Programme de rachat des armes à feu: la Beauce dit non!
BEAUCE. À l’instar de Beauceville et de Sainte-Marie, la Municipalité de Frampton a profité de la séance ordinaire du conseil municipal du lundi 16 mars dernier pour demander au gouvernement fédéral de revoir son programme de rachat des armes à feu (loi C-21) adopté en décembre 2023.
Brièvement, la Municipalité estime que la priorité en matière de sécurité publique doit d’abord être l’ajout d’investissements en santé mentale, la lutte contre le trafic illégal d’armes et le crime organisé, plutôt que la confiscation d’armes légalement détenues par des citoyens qui respectent déjà un cadre réglementaire strict.
« La Sûreté du Québec ne doit pas être utilisée pour aller chercher des armes qui ont été achetées légalement. […] Pour les chasseurs, c’est très ordinaire. C’est venir gérer nos cuisines », a déclaré Véronique Brochu, conseillère municipale et chasseuse de Frampton, en soulevant qu’un test au Nouveau-Brunswick s’est conclu avec une facture de 675 M$. « Ça revient à 26 000 $ par arme. On est d’avis que cet argent-là devrait davantage être investi pour la santé mentale », a-t-elle ajouté.
« Les chasseurs le vivent très mal, parce que 99 % des crimes par arme à feu n’ont pas été faits avec des armes légitimement détenues. […] Dans le 1 % qui reste, bon nombre des crimes ont été réalisés avec une arme obtenue illégalement. La loi criminalise des gens qui n’ont rien fait et cible des armes qui ne sont pas concernées par ces crimes », a soulevé Martin Bourget, président et chef de direction pour Aventure Chasse Pêche.
De plus, ce dernier devine que plusieurs des modèles interdits ont été prohibés en raison de leur allure. Par exemple, un fusil Derya MK-12 est une arme à courte portée et peu efficace servant à la chasse aux petits gibiers ou à la sauvagine. Idem pour la carabine AR-15, fer de lance du gouvernement selon lui, avec laquelle aucun crime n’a été enregistré par une arme légitimement détenue et opérée par un propriétaire détenant les permis en règle. Néanmoins, ces armes ont été ciblées par la loi en raison de leur look « Rambo ».

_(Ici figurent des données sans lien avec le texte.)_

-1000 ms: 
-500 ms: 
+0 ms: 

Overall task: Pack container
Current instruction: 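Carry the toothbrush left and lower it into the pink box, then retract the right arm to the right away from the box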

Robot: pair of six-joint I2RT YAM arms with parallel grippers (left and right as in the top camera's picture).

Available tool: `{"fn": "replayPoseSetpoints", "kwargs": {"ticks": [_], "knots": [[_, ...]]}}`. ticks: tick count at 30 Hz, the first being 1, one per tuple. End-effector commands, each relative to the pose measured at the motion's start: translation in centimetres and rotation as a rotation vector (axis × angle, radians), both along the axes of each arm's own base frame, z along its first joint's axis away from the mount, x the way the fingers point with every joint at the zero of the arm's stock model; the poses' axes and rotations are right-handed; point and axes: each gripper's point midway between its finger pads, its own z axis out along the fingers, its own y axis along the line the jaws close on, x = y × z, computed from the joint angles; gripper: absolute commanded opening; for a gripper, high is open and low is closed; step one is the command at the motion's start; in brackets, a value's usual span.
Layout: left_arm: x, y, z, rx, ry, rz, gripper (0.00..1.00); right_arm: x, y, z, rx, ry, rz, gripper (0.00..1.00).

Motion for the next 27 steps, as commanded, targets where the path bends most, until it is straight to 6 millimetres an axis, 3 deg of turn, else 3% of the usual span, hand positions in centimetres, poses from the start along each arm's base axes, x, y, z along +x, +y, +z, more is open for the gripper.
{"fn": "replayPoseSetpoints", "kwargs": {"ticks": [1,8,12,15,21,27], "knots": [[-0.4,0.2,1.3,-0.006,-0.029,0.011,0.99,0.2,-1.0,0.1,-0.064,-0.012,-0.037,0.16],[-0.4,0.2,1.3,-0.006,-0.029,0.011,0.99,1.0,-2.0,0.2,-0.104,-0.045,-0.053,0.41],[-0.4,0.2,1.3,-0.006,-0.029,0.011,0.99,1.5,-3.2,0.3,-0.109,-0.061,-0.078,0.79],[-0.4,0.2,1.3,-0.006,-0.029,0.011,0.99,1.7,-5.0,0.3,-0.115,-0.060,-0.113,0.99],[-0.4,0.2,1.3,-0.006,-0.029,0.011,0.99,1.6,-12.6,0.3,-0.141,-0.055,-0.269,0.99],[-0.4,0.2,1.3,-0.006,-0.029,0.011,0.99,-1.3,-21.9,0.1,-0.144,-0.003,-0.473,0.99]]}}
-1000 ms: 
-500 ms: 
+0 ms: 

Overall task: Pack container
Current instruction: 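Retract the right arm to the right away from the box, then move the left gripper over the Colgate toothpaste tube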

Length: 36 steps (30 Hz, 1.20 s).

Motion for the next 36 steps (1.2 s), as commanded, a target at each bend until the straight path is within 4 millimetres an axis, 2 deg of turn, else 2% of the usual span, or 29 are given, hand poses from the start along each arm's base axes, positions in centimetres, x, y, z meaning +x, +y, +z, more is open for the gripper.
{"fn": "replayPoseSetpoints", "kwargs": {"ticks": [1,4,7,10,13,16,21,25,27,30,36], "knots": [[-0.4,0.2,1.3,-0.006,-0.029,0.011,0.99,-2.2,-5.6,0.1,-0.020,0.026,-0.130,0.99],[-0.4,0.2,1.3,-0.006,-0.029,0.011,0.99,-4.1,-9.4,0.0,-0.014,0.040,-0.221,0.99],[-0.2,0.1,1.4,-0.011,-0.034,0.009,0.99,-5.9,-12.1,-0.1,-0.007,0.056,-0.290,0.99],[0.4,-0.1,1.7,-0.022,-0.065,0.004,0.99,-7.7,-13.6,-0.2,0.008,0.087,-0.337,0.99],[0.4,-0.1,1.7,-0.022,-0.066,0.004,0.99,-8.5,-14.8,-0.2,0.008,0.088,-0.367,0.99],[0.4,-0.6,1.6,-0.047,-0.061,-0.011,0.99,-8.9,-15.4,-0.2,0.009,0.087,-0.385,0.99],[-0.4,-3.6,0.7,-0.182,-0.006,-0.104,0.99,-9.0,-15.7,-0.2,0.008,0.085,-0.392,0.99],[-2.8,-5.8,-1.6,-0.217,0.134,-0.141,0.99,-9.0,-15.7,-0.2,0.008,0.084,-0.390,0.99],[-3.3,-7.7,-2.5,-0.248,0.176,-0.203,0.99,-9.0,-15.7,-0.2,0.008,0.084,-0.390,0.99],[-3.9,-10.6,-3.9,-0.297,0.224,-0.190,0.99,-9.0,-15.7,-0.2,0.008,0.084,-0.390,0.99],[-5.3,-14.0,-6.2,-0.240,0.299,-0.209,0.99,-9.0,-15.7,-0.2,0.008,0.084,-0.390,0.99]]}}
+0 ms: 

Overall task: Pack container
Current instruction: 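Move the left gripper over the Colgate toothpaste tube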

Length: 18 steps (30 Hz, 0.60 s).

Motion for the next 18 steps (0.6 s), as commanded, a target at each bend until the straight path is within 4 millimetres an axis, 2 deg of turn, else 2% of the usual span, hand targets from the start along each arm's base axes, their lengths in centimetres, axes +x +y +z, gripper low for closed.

De son côté, depuis plusieurs semaines, le député de Beauce Jason Groleau va à la rencontre de clubs de chasse et pêche, de même que de clubs de tir sportif, à travers le Québec afin de les inviter à se faire entendre.
« Ce ne sont pas ces honnêtes chasseurs-là qui sont la bonne cible. Je suis contre la violence, mais ce ne sont pas les bonnes personnes. On leur force la main! […] Les municipalités peuvent donner une grande pression au gouvernement », dit-il, en craignant que la dépense atteigne le milliard de dollars.
À cette heure, une requête serait à l’étude la Cour suprême du Canada afin d’invalider la loi C-21. À suivre.